The bottomhole dynagraph obtained for well 5 (Fig.11), shows a rounding at the bottom, which according to the literature represents that there are leaks in the fixed valve because part of the fluid that is trapped in the pump is leaking back into the well.

All models show effectively the same behavior; however, it is evident that the Gibbs model presents a smaller area (it overestimates friction), while on the other hand the Barreto model presents the largest area, which indicates that it assumes a much smaller friction effect than what is acting.

Fig. 11. Downhole dynagram fixed valve leakage.

3.3.4 Traveling valve leakage

The bottom dynagraph of well 6 (Fig. 12), unlike the previous dynagraph, is rounded at the top of the chart. This feature suggests a leak in the traveling valve and occurs because the valve or piston is not able to fully take the fluid load.
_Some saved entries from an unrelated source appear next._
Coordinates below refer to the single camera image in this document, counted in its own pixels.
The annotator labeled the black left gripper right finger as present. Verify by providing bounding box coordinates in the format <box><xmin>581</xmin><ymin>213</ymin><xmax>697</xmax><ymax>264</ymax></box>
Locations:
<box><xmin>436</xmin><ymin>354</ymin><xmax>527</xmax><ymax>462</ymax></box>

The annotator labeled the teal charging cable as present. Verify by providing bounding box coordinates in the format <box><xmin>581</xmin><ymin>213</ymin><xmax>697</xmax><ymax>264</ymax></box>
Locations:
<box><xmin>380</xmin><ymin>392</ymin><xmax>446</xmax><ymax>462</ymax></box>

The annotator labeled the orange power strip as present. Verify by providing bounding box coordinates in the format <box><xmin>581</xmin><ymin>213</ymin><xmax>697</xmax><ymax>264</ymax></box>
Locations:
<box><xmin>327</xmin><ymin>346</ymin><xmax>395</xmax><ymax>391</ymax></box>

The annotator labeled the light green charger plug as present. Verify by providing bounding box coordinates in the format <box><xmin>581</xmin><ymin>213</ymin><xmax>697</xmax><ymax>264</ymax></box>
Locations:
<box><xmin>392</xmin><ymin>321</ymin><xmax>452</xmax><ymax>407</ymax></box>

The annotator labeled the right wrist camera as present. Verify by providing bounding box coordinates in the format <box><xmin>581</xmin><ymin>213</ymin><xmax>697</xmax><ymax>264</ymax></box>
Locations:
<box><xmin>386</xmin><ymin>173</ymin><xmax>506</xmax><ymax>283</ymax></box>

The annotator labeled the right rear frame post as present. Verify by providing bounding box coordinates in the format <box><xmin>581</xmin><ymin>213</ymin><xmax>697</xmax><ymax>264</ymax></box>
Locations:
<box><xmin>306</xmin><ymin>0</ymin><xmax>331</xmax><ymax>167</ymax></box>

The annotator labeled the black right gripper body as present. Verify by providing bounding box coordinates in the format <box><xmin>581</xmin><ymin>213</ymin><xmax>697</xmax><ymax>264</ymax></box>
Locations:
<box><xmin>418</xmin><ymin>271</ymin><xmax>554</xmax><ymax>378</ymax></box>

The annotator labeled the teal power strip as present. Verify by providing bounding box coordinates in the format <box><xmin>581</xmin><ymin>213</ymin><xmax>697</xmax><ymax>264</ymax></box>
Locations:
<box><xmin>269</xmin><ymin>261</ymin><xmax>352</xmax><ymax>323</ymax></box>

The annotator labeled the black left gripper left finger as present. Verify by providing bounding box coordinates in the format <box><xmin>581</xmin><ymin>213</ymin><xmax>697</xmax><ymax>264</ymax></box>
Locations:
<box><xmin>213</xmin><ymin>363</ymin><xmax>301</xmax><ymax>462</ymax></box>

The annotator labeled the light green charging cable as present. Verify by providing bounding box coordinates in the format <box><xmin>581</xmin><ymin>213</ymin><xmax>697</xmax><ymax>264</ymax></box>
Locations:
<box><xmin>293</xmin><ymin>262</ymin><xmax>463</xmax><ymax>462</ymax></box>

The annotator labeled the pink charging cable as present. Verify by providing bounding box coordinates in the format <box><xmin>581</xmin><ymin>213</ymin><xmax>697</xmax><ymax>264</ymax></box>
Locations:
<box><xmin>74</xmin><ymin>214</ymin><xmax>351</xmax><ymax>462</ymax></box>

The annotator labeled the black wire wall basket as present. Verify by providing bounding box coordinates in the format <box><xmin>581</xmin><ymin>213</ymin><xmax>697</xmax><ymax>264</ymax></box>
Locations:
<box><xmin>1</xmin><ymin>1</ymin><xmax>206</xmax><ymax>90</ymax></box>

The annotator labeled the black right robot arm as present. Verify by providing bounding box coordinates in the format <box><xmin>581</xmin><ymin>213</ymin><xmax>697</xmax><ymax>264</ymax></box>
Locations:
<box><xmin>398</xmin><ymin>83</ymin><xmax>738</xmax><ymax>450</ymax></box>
Additionally, there is also evidence of a slight inclination to the right, which indicates that the tubing is not well anchored.

Fig. 12. Traveling valve leakage downhole dynagram.
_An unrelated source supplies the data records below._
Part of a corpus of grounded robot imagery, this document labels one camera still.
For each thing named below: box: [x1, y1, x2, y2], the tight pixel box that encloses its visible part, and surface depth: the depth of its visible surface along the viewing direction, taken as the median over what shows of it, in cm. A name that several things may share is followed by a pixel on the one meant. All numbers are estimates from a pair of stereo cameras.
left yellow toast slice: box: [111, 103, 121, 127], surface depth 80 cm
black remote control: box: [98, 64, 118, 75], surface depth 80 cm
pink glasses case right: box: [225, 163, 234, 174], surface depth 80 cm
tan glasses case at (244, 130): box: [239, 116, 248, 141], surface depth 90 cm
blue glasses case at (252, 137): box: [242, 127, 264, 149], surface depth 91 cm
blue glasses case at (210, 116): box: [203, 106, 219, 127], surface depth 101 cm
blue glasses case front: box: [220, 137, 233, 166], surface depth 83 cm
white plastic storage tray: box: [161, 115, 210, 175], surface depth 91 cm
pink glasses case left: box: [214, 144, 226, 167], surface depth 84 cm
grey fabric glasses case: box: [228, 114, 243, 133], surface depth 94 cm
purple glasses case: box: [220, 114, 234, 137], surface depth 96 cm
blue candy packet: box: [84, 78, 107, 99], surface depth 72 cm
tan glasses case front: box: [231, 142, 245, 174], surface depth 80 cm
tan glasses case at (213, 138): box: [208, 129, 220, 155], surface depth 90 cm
In this case, it can be seen how almost perfectly the three models have the same downhole dynagram.

3.3.5 Non-anchored production tubing

Fig. 13. Downhole Dynagram of unanchored Pipeline.

As a last case study, the bottomhole dynagram of well 1 is shown (Fig. 13), which clearly has a rightward inclination, indicating a typical bottomhole dynagram shape for an unanchored production tubing.

Again, it is evident that both Everitt's and Gibbs' models are the same, while Barreto's model still presents a background dynagram with a slightly larger area.

In addition to the evaluation of the software performance for fault detection, we proceeded to measure the execution time for each of the cases and the results obtained are shown in Table 2 below.

Table 2: Failure detection performance results.

Compresión de Gas Golpe de Fluido Válvula Fija Válvula Viajera Tubería no Anclada
Everitt 1,3695 1,4434 0,8589 0,9042 0,8972
Barreto 0,4687 0,5710 0,3886 0,3787 0,3437
Gibbs 0,2021 0,2537 0,1475 0,1407 0,1522

As in the performance analysis according to the number of sections, it was found that the Gibbs model presents a shorter execution time in relation to the other two models, and it was also evidenced that, although for most of the cases the model was accurate, for others it failed to adapt, mainly due to the use of a constant friction coefficient.

3.4 Comparison of analytical solution with an approximate solution

During this project we also developed a program that gave a solution to the Gibbs wave equation by the finite difference method, and in this way, we could compare the differences in the background dynagram when obtained by an analytical method and an approximate method, as well as evaluate its performance.

Fig. 14. Analytical vs. approximate solution

From (Fig. 14), it is evident how the two solutions obtain quite similar and accurate results at the time of obtaining the background dynagram, so the main difference between these models lies in the execution time to obtain the solution. The analytical solution takes about 0.1170 s since for this type it is only necessary to calculate the constants of each case, while by numerical methods it takes 0.2652 s, because it is necessary to perform a whole series of calculations, so that a solution by numerical methods will require more computing power.

4. CONCLUSIONS

Under the comparison of different models for obtaining the background dynagram, it was possible to conclude that the three models studied, Gibbs, Everitt and Barreto, allow obtaining the background dynagram adequately, whose calculation time increases according to the number of sections, Gibbs being the one with the shortest calculation time and Everitt the one that takes longer to obtain the solution. Additionally, it was evidenced how a solution by the finite difference method approximates very well to its respective analytical solution, however, requiring a longer calculation time (Carreño y Pinto, 2021).

ACKNOWLEDGMENT

This work was part of the research project 8556 "Development of an intelligent well prototype for Campo Escuela Colorado", funded by the Vice Rector's Office for Research and Extension of the UIS (Universidad Industrial de Santander).